Segundo Figueiredo (1991), para as cultivares plantadas comercialmente no
Estado de São Paulo, o brix varia de 10,4% para a mexerica do 'Rio'; 10,8% para
as tangerinas-'Poncã' e 'Cravo' e 12,8% para o tangor 'Murcott'. Observando a
Tabela_2, os valores médios de brix alcançados para a Span Americana foram de
10,8%, em 1994; 12,25, em 1995 e 11,7%, em 1996. Em média, alcançou valores
bastante apropriados para o paladar do consumidor brasileiro.
Os valores médios de acidez obtidos são mostrados na Tabela_2. Para as
variedades comerciais, a porcentagem de acidez varia da seguinte maneira: 0,99%
para a mexerica do 'Rio'; 0,85% para a tangerina-'Poncã'; 0,92% para o tangor
'Murcott' e 0,80% para a tangerina-'Cravo'(Figueiredo, 1991). Os valores médios
de acidez obtidos pela tangerina Span Americana variaram de 0,4 (em 1995) a
0,8%(em 1996).
O ratio constitui uma característica bastante importante para as variedades
cítricas, indicando o ponto de maturação dos frutos.

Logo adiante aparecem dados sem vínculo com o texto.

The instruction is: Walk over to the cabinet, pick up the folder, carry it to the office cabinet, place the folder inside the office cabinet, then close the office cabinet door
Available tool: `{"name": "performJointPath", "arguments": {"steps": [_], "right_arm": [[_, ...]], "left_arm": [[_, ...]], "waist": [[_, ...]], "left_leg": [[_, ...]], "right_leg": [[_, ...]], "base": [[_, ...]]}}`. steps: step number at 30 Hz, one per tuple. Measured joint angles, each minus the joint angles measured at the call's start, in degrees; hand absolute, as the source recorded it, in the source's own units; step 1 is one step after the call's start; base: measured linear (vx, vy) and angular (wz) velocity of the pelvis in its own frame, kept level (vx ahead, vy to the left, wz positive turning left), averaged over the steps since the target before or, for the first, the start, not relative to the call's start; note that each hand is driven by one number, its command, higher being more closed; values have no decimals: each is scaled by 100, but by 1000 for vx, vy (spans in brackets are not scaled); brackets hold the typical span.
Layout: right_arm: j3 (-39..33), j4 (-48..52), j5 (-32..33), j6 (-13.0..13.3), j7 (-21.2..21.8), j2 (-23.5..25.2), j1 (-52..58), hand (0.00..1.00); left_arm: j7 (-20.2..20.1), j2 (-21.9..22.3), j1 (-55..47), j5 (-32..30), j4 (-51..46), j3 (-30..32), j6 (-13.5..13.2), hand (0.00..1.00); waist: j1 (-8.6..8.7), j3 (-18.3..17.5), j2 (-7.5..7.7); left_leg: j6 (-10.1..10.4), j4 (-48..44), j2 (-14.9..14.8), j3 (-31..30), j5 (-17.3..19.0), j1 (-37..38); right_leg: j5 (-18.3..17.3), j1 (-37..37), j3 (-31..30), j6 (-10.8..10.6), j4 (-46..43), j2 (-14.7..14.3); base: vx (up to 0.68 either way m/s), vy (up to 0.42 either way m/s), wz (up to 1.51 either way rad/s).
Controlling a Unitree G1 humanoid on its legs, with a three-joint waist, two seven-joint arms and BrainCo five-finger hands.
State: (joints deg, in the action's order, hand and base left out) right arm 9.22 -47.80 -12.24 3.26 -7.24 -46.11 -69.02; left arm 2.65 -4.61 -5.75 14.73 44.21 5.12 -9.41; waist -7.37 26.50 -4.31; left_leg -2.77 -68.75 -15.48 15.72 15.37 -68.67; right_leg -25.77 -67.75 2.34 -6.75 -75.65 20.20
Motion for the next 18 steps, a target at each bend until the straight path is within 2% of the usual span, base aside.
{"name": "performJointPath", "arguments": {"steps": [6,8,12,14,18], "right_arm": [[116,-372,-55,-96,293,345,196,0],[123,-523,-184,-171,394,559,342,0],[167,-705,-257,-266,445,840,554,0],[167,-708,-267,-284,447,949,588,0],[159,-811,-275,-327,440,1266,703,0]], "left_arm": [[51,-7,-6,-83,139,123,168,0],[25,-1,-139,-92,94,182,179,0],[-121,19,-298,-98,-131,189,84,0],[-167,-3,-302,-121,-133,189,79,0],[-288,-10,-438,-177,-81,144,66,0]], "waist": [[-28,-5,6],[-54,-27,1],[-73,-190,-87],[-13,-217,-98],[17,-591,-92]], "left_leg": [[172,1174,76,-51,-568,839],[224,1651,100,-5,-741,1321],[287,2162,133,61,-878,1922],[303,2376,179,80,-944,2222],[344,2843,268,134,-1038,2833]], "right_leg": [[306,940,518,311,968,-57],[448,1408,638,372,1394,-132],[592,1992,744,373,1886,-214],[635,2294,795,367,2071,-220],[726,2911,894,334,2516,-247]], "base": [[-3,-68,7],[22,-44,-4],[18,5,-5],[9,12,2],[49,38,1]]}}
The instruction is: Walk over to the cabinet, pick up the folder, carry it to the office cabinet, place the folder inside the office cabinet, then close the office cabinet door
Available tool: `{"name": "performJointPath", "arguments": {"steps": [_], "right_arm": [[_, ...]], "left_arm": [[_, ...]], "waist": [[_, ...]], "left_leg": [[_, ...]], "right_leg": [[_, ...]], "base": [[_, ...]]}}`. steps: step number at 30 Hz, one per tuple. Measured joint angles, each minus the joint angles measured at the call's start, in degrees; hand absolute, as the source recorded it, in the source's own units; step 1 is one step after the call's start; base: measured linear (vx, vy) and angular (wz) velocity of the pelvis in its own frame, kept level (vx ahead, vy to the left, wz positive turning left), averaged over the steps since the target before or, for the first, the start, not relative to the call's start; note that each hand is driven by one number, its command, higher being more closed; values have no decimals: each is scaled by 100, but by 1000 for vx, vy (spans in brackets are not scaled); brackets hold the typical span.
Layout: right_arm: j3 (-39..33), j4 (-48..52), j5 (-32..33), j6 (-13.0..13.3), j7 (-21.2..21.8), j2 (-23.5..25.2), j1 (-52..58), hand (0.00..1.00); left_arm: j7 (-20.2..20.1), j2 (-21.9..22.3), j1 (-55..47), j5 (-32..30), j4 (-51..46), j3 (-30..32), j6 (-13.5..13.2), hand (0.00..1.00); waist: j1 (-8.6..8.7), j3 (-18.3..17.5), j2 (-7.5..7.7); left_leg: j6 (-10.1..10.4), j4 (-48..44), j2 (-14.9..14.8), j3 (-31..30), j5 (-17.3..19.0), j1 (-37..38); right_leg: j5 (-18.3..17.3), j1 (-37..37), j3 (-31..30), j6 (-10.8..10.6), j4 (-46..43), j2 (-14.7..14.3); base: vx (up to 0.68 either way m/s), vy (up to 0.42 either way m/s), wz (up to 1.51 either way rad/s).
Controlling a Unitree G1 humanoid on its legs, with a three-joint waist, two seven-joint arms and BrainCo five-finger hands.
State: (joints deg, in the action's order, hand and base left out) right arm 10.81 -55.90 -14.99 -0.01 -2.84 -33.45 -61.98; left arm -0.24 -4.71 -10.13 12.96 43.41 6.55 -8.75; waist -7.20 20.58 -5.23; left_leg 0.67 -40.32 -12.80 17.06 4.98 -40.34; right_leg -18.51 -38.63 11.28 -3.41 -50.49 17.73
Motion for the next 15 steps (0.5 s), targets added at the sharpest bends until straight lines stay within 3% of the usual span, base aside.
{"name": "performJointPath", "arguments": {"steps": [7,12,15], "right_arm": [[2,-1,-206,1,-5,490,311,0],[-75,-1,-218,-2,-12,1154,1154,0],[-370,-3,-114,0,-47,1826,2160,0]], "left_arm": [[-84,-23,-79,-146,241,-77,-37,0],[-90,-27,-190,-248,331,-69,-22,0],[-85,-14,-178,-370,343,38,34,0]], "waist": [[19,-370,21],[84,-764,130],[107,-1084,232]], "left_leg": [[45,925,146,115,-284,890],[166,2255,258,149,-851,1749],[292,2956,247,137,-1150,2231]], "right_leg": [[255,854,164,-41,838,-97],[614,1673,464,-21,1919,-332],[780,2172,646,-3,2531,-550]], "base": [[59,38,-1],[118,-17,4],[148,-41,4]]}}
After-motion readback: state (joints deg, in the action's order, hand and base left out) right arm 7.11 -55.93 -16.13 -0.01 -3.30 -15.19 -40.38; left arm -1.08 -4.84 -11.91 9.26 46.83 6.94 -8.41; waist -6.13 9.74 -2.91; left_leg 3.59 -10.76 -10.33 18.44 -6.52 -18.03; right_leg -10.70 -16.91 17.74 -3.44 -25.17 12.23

As variedades cultivadas comercialmente no Estado de São Paulo apresentam os
seguintes valores de ratio: mexerica do 'Rio, 10,5; tangerina-'Poncã', 12,7;
tangor-'Murcott' e tangerina-'Cravo', 13,5 (Figueiredo, 1991). A variedade aqui
estudada mostrou, de maneira geral, valores de ratio adequados para consumo in
natura(17,4, em 1994; 24,3, em 1995 e 13,0, em 1996) . No ano de 1995, o valor
tornou-se bastante alto devido aos baixos valores de acidez (0,4%). De acordo
com a Tabela_4, não ocorreram grandes modificações nos dados meteorológicos que
pudessem interferir no processo de maturação dos frutos; entretanto, algum
fator contribuiu para a queda bastante acentuada da acidez, acarretando um
aumento considerável do ratio.
O teor de sólidos solúveis, expresso em kg/caixa de laranja (40,8 kg) é um
parâmetro que vem adquirindo muita importância, principalmente quando a
variedade se presta para a industrialização.
As variedades utilizadas comercialmente com essa finalidade, como as laranjas
'Hamlin', 'Pêra', 'Natal' e 'Valência', apresentam valores médios de sólidos
solúveis (kg/caixa) entre 2,2 e 2,7 (Di Giorgi et al., 1990).
O rendimento de brix/caixa da variedade Span Americana atingiu valores que
variaram de 1,4 a 1,8kg/caixa. Esses valores encontrados estão abaixo dos
normalmente conseguidos pelas laranjas utilizadas com finalidade industrial.
Cabe lembrar que os frutos da tangerina-'Poncã' também são processados quando
há um excedente de safra.
Nas condições edafoclimáticas do Centro de Citricultura, em Cordeirópolis-SP,
onde a variedade foi estudada, a 'Poncã' tradicional tem seu período de
maturação nos meses de maio a junho. A tangerina Span Americana alcança valores
de ratio bastante adequados no início do mês de março e certamente poderão ser
colhidos no mês de fevereiro, nas regiões mais quentes do Estado de São Paulo.
Deve-se ressaltar que, para esse estudo, as plantas se encontravam enxertadas
em tangerina-'Cleópatra'. Para uma melhoria na antecipação da safra, a enxertia
dessa variedade deverá ser realizada em limão-'Cravo', o que certamente
aumentará essa precocidade. Esse fato vem ocorrendo nos ensaios regionais onde
esse germoplasma tem sido testado e vem motivando produtores de regiões com
temperaturas mais elevadas a procurarem essa tangerina do tipo 'Poncã'.
CONCLUSÕES
1. Os frutos da tangerina Span Americana apresentam características de sabor e
forma bastante semelhantes aos da 'Poncã' tradicional.
2. O tamanho e a coloração estão bem adequados ao gosto do consumidor
brasileiro.
3. Seus frutos podem ser colhidos com dois meses de antecedência, propiciando a
antecipação da comercialização dessa variedade no mercado de fruta fresca.